Se temos em conta as análises de Jean-Pierre Vernant e de Adorno e Horkheimer, em As Origens do Pensamento Grego e na Dialéctica do Esclarecimento, a premissa de base é que os mitos, as Teogonias e Cosmogonias serviam como meio de dominação e de estabelecimento de certa hierarquia de poder. É neste contexto que se deve contextualizar a crítica de Platão à poesia, que, como bem ressalta Jaeger, aos nossos olhos, parece tirânica. A meu ver, o problema da proposta platónica está em não contemplar a poesia como outra forma de acesso à verdade, seja isto o que for. Mas também poderíamos afirmar que, naquele contexto e dentro da narrativa platónica, talvez não havia outra hipótese. Mas, em qualquer caso, devemos ter presente que a crítica que faz Platão à poesia não é à poesia tal e como a entendemos hoje em dia.
“Las teogonías y las cosmogonías griegas comprenden, como las cosmogonías que les han sucedido, relatos de génesis que explican la aparición progresiva de un mundo ordenado. Pero son, también y ante todo, otra cosa: mitos de soberanía. Exaltan el poder de un dios que reina sobre todo el universo; hablan de su nacimiento, sus luchas, su triunfo. En todos los dominios -natural, social y ritual-, el orden es el producto de esa victoria del dios soberano. Si el mundo ya no está librado a la inestabilidad ya la confusión, es porque al término de los combates que el dios ha tenido que sostener contra rivales y monstruos, su supremacía aparece definitivamente asegurada, sin que nada pueda en adelante ponerla en cuestión”, Los orígenes del pensamiento griego, (p. 121).
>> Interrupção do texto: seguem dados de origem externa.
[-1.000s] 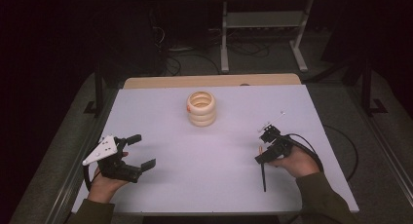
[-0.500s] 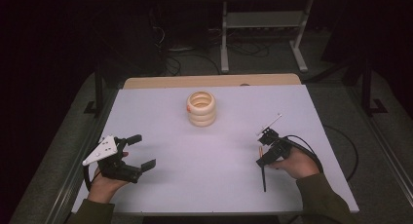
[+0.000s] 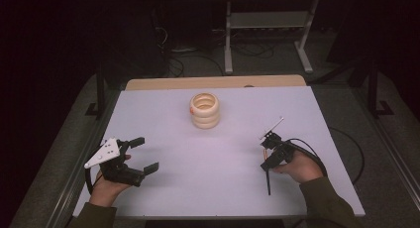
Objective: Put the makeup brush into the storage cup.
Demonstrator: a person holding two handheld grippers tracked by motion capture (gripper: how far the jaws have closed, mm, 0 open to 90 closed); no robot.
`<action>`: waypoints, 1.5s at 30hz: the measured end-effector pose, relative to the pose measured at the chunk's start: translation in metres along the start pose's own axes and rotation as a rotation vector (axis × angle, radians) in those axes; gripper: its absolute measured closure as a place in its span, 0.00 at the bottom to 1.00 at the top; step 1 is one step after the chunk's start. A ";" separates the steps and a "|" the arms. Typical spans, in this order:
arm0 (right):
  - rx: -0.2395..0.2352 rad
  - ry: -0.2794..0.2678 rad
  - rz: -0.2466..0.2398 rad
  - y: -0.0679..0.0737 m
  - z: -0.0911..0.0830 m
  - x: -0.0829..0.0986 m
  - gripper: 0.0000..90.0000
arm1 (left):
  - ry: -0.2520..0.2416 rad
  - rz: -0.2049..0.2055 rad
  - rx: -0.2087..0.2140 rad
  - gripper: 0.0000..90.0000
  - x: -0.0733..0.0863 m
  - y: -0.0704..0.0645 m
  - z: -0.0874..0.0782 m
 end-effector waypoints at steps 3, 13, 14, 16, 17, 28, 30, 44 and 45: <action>-0.004 0.005 0.006 0.000 0.001 0.000 0.68 | 0.000 0.000 0.002 0.00 0.000 0.000 0.000; -0.005 0.010 0.008 0.001 0.002 0.000 0.72 | -0.001 -0.002 0.004 0.00 0.000 -0.001 0.000; -0.005 0.011 0.010 0.001 0.003 0.000 0.73 | -0.003 -0.004 0.004 0.00 0.000 -0.001 0.000; -0.005 0.012 0.011 0.002 0.003 0.000 0.74 | -0.002 -0.001 0.004 0.00 0.000 -0.001 0.000; -0.005 0.012 0.011 0.002 0.003 0.000 0.74 | -0.002 -0.001 0.004 0.00 0.000 -0.001 0.000; -0.008 0.029 -0.002 0.003 0.003 0.002 0.80 | -0.004 0.001 0.004 0.00 -0.001 -0.001 0.000; -0.004 0.031 -0.001 0.003 0.001 0.002 0.81 | -0.003 0.001 0.004 0.00 -0.001 -0.001 0.000; 0.007 0.042 -0.023 0.002 0.001 0.002 0.85 | -0.004 0.002 0.004 0.00 -0.001 -0.001 0.000; 0.007 0.042 -0.023 0.002 0.001 0.002 0.85 | -0.004 0.002 0.004 0.00 -0.001 -0.001 0.000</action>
Point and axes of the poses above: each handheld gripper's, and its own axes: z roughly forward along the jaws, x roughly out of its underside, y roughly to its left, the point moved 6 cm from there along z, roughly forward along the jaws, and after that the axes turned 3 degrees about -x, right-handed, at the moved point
A luta de Platão se dá no contexto da educação. O filósofo quer que seja a filosofia quem eduque Grécia para evitar os perigos da sofística. Segundo Jaeger: “Platão compara a poeisa a um velho amor, que não logramos vencer, mesmo quando chegamos a considerá-lo nocivo e com o qual por fim rompemos violentamente. Desejaríamos ser amáveis para ele e que, nesta prova, se mostrasse o melhor e o mais verdadeiro possível. Mas, se realmente não consegue justificar-se, acabamos por nos escudar com aquele sóbrio conhecimento a que chegamos e que usamos como fórmula encantatória para nos armarmos contra a velha magia. E assim dizemos para nós mesmos que a poesia deste tipo nunca deve ser tomada a sério, mas devemos estar prevenidos contra ela, pelo receio de que ela destrua o ‘Estado dentro de nós’. É única e exclusivamente pelo grau em que ela sabe aproximar a alma desta forma interior que se mede o valor educativo da poesia”, (Paideia, p. 988-989). Da mesma forma em que Derrida fala do pharmakon para se referir ao misto de veneno e remédio que supõe a escrita em Platão (veneno porque aniquila a presença do autor e remédio porque perpetua sua memória), a poesia funciona como um misto de remédio e veneno também: “Seja como for, apesar de toda a sua ambivalência, Platão não podia esquivar o seu próprio génio literário. Não podia eliminar dos seus diálogos a linguagem carregada de mitos, a natureza dramática da sua composição. Nenhuma outra filosofia é mais integralmente literatura. O próprio Platão foi um e outro dos dois artistas ‘rivais’”, (Steiner, A Poesia do Pensamento, p. 63).